Apart from their adrenergic action, commercially available preparations of adrenaline usually contain as a preservative, sodium metabisulfite. Sodium metabisulfite is commonly used as an antioxidant in the food and pharmaceutical industries. There are reports of hypersensitivity, anaphylaxis, and even death from Kounis syndrome from sulfite administration. Anaphylactoid shock has been reported during epidural anesthesia for cesarean section, in which the responsible agent was metabisulfite, as additive agent of adrenaline-containing local anesthetic.[33] This situation poses a therapeutic dilemma in the sulfite-sensitized patients who suffer from anaphylactic shock. Only few physicians are aware of this treacherous association. Although adrenaline is still the primary drug for anaphylaxis, avoidance of medications that contain metabisulfites as preservatives, including adrenaline, is suggested for patients with definite sensitization to sulfites.
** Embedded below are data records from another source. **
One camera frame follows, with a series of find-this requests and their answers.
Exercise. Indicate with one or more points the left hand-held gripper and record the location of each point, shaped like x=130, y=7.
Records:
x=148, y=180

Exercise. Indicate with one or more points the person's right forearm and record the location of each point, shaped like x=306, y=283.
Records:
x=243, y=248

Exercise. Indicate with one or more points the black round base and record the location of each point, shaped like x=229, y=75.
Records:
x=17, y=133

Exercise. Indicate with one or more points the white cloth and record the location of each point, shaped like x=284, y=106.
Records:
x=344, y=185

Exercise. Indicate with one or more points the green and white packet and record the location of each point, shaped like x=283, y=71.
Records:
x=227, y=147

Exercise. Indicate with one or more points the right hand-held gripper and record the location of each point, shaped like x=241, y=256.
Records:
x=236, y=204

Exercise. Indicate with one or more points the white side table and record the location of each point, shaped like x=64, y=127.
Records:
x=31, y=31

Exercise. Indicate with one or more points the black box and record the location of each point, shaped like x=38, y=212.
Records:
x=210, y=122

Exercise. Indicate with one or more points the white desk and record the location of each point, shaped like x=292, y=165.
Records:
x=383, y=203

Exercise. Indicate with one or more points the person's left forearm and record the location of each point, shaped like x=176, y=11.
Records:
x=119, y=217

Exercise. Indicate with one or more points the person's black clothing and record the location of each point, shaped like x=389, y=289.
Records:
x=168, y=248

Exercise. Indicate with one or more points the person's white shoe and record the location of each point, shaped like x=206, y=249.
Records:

In this situation, a possible alternative is glucagon which has been used successfully for treatment of anaphylaxis in patients taking β-blockers.[34] Today, sulfite-free adrenaline is available (American Regent Inc, USA) for patients sensitive to sulfites. Fortunately, the described patient received repeated doses of adrenaline and had an excellent and quick recovery with uneventful course.

CONCLUSION

Mother Nature has given to us, on several occasions, natural paradigms of how to treat but also several paradoxes of how not to treat. Every physician should bring in mind that commonly used, generally safe drugs, may occasionally cause serious anaphylactic effects. Such drugs may also join forces in order to do their adverse effect. Thus, careful patient history and consideration for drug side effects and allergy should be taken into account before use. The decision to prescribe a drug where there is a history of previous adverse reactions requires careful assessment of the risks and potential benefits. We all as physicians should always have in mind the Aristotle's (384-322 B.C.) dictum:

“Not many is the good, but in the good, the many” (Ouk en tō Pollo to eu, but en to eu to poly=ΟΥΚ ΕΝ ΤΩ ΠΟΛΛΩ ΤΟ ΕΥ ΑΛΛΑ ΕΝ ΤΩ ΕΥ ΤΟ ΠΟΛΥ).